╭──

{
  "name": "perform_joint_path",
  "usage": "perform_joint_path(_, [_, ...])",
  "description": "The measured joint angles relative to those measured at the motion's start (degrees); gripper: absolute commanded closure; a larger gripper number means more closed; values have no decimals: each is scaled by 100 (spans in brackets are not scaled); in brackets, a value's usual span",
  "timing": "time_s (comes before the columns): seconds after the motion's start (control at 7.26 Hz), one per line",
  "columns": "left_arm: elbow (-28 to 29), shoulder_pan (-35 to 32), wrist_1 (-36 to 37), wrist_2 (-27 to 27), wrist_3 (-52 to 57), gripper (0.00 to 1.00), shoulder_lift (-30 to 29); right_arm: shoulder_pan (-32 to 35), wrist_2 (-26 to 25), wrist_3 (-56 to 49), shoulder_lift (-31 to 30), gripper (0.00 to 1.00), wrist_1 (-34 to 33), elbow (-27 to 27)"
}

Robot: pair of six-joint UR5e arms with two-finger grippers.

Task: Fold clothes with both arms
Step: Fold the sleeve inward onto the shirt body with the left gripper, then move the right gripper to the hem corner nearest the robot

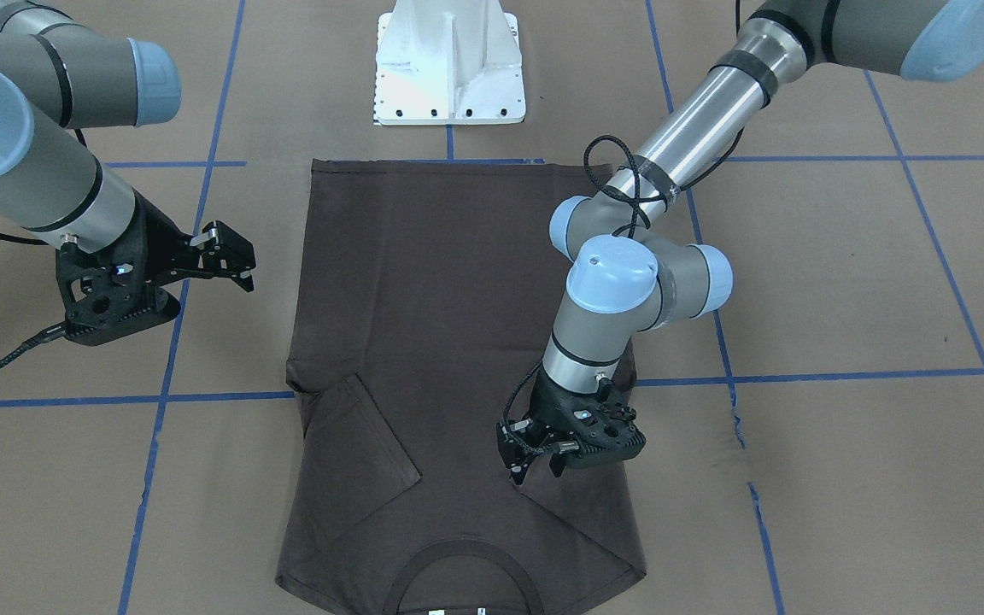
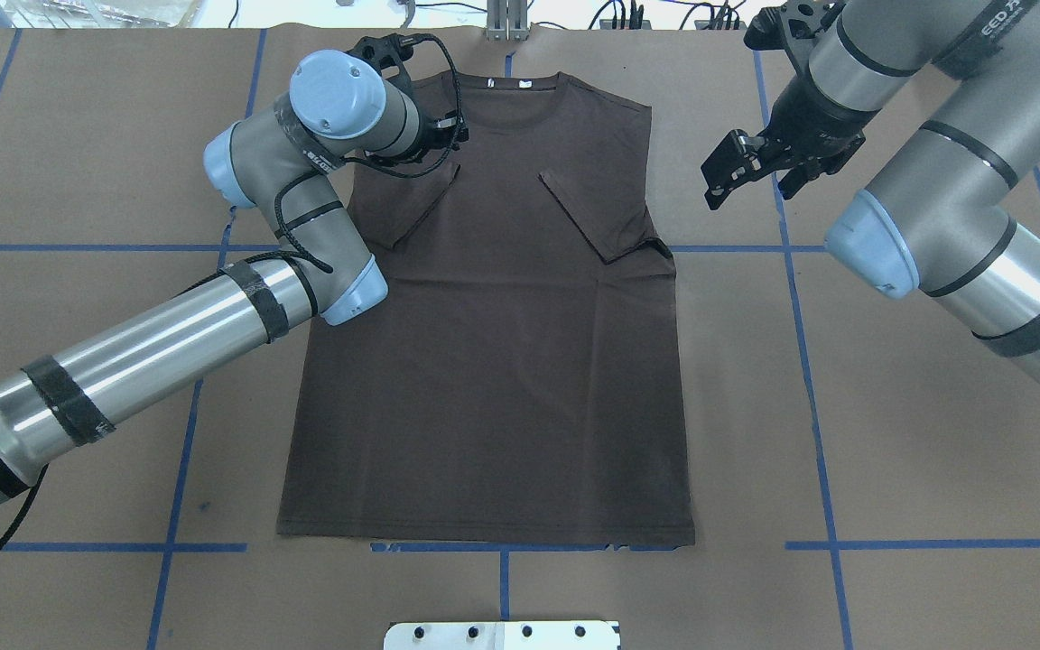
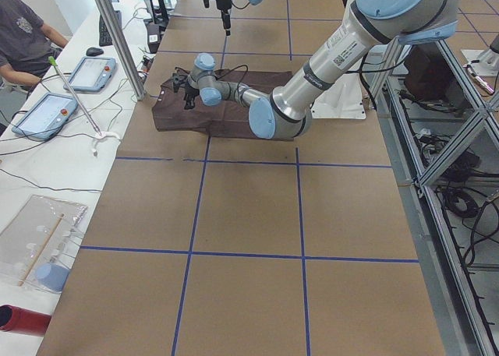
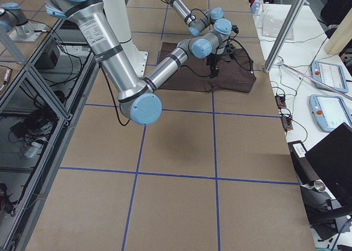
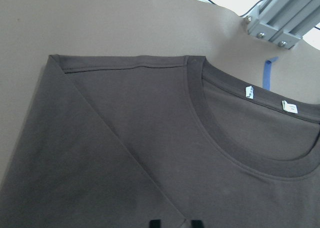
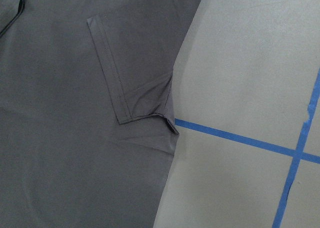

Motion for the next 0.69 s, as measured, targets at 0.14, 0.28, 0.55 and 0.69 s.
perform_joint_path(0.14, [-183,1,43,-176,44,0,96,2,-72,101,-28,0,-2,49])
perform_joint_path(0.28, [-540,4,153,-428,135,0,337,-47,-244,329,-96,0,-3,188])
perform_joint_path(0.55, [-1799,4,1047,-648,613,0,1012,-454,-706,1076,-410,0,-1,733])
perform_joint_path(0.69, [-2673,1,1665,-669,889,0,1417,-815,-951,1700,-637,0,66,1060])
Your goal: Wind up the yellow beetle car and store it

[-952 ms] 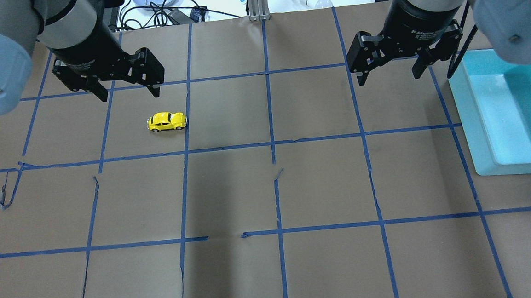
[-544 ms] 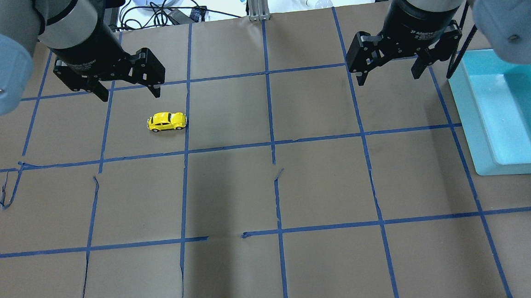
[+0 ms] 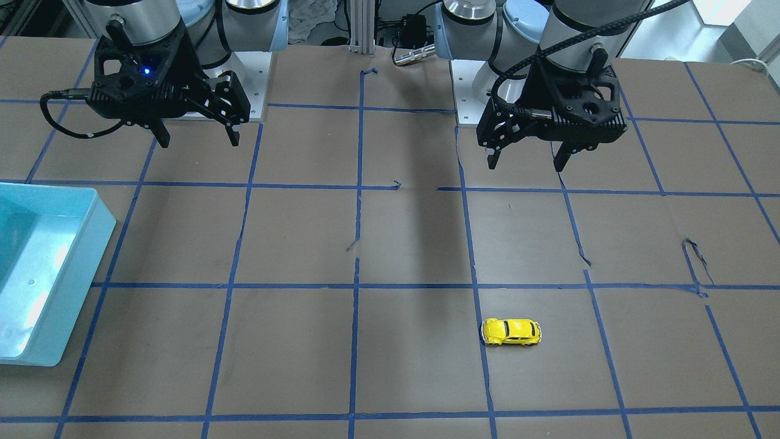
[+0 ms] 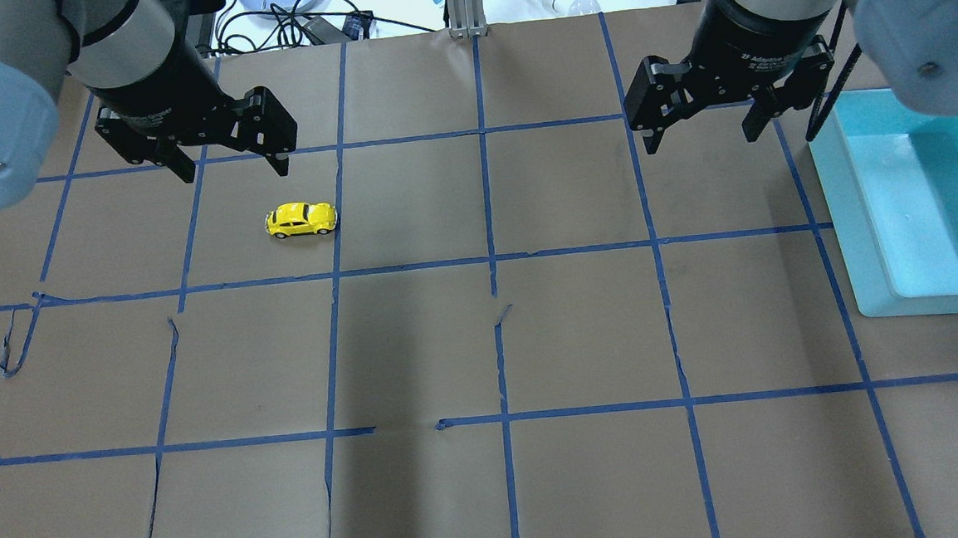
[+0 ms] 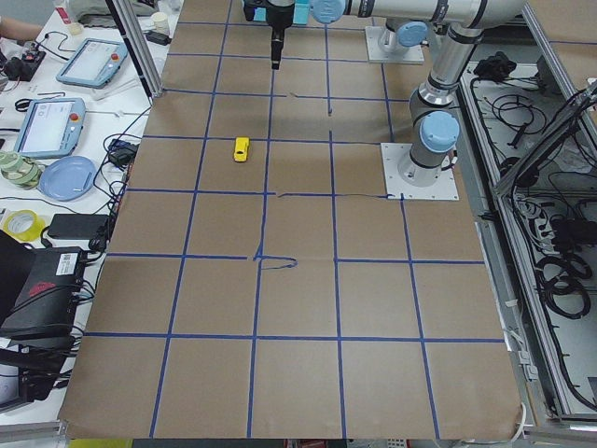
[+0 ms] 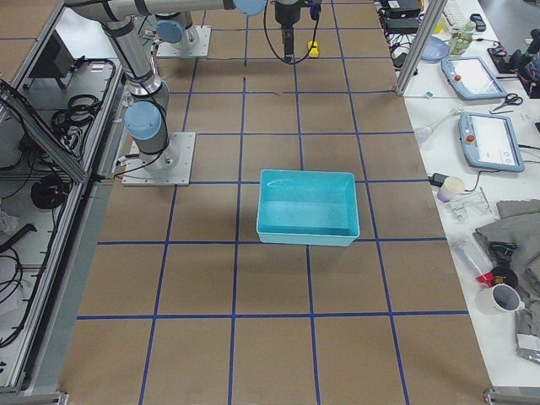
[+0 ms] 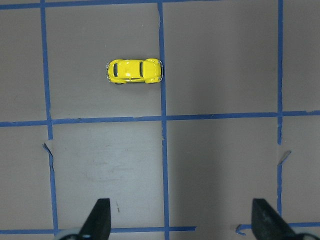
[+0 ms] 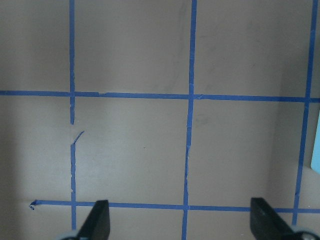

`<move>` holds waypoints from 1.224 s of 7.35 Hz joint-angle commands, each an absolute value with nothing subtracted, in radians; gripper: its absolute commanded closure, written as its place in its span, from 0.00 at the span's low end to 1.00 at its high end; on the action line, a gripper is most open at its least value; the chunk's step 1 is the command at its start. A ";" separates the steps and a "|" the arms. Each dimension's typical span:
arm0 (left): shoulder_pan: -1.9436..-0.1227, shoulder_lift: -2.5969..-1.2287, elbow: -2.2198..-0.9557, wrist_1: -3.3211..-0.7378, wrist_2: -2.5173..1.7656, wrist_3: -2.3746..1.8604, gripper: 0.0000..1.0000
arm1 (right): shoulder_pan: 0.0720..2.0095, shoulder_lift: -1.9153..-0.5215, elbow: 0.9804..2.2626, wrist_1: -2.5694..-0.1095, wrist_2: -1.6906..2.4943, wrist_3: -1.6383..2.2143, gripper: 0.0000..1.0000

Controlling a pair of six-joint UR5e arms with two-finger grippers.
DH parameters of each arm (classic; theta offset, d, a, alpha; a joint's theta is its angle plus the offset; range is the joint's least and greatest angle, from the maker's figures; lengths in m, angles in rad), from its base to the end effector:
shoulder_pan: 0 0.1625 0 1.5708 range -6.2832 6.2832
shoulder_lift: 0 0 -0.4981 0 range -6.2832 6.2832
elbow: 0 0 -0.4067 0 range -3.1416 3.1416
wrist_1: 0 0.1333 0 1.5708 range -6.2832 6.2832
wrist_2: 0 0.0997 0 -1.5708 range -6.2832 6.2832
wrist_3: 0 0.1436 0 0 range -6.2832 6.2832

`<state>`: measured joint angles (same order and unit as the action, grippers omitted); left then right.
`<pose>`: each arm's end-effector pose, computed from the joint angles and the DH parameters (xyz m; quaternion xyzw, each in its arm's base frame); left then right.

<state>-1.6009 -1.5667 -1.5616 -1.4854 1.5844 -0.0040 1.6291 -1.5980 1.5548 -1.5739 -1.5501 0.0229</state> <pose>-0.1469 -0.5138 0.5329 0.0127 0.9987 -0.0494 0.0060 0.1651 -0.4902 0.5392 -0.0179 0.9995 -0.0227 0.0113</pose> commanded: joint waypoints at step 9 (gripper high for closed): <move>-1.594 -1.577 -1.591 -1.439 1.583 0.074 0.00 | 1.629 -1.592 1.555 -1.575 -1.549 0.021 0.00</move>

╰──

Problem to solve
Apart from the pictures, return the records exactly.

Answer space
{
  "name": "perform_joint_path",
  "usage": "perform_joint_path(_, [_, ...])",
  "description": "The measured joint angles relative to those measured at the motion's start (degrees); gripper: absolute commanded closure; a larger gripper number means more closed; values have no decimals: each is scaled by 100 (spans in brackets are not scaled); in brackets, a value's usual span",
  "timing": "time_s (comes before the columns): seconds after the motion's start (control at 7.26 Hz), one per line",
  "columns": "left_arm: elbow (-28 to 29), shoulder_pan (-35 to 32), wrist_1 (-36 to 37), wrist_2 (-27 to 27), wrist_3 (-52 to 57), gripper (0.00 to 1.00), shoulder_lift (-30 to 29); right_arm: shoulder_pan (-32 to 35), wrist_2 (-26 to 25), wrist_3 (-56 to 49), shoulder_lift (-31 to 30), gripper (0.00 to 1.00), wrist_1 (-34 to 33), elbow (-27 to 27)"
}

Robot: pair of six-joint UR5e arms with two-finger grippers.

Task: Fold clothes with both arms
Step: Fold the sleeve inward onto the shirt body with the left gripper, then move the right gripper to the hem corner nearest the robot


Motion for the next 0.69 s, as measured, targets at 0.14, 0.28, 0.55 and 0.69 s.
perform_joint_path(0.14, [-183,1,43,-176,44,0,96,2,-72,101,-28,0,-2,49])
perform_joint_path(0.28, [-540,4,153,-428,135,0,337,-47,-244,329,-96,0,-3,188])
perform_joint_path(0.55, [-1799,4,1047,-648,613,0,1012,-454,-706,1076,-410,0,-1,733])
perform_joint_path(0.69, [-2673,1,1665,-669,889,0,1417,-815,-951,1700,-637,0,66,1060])
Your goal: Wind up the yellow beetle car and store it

[-952 ms] 
[-544 ms] 
[+0 ms] 
[+0 ms] 
[+0 ms] 
[+0 ms] 
[+0 ms] 
[+0 ms] 

`<move>` holds waypoints from 1.224 s of 7.35 Hz joint-angle commands, each an absolute value with nothing subtracted, in radians; gripper: its absolute commanded closure, written as its place in its span, from 0.00 at the span's low end to 1.00 at its high end; on the action line, a gripper is most open at its least value; the chunk's step 1 is the command at its start. A ";" separates the steps and a "|" the arms. Each dimension's typical span:
arm0 (left): shoulder_pan: -1.9436..-0.1227, shoulder_lift: -2.5969..-1.2287, elbow: -2.2198..-0.9557, wrist_1: -3.3211..-0.7378, wrist_2: -2.5173..1.7656, wrist_3: -2.3746..1.8604, gripper: 0.0000..1.0000
arm1 (right): shoulder_pan: 0.0720..2.0095, shoulder_lift: -1.9153..-0.5215, elbow: 0.9804..2.2626, wrist_1: -2.5694..-0.1095, wrist_2: -1.6906..2.4943, wrist_3: -1.6383..2.2143, gripper: 0.0000..1.0000

Controlling a pair of six-joint UR5e arms with two-finger grippers.
DH parameters of each arm (classic; theta offset, d, a, alpha; a joint's theta is its angle plus the offset; range is the joint's least and greatest angle, from the maker's figures; lengths in m, angles in rad), from its base to the end effector:
shoulder_pan: 0 0.1625 0 1.5708 range -6.2832 6.2832
shoulder_lift: 0 0 -0.4981 0 range -6.2832 6.2832
elbow: 0 0 -0.4067 0 range -3.1416 3.1416
wrist_1: 0 0.1333 0 1.5708 range -6.2832 6.2832
wrist_2: 0 0.0997 0 -1.5708 range -6.2832 6.2832
wrist_3: 0 0.1436 0 0 range -6.2832 6.2832

`<state>`: measured joint angles (same order and unit as the action, grippers omitted); left then right.
`<pose>`: each arm's end-effector pose, computed from the joint angles and the DH parameters (xyz m; quaternion xyzw, each in its arm's base frame); left then right.

<state>-1.6009 -1.5667 -1.5616 -1.4854 1.5844 -0.0040 1.6291 -1.5980 1.5548 -1.5739 -1.5501 0.0229</state> <pose>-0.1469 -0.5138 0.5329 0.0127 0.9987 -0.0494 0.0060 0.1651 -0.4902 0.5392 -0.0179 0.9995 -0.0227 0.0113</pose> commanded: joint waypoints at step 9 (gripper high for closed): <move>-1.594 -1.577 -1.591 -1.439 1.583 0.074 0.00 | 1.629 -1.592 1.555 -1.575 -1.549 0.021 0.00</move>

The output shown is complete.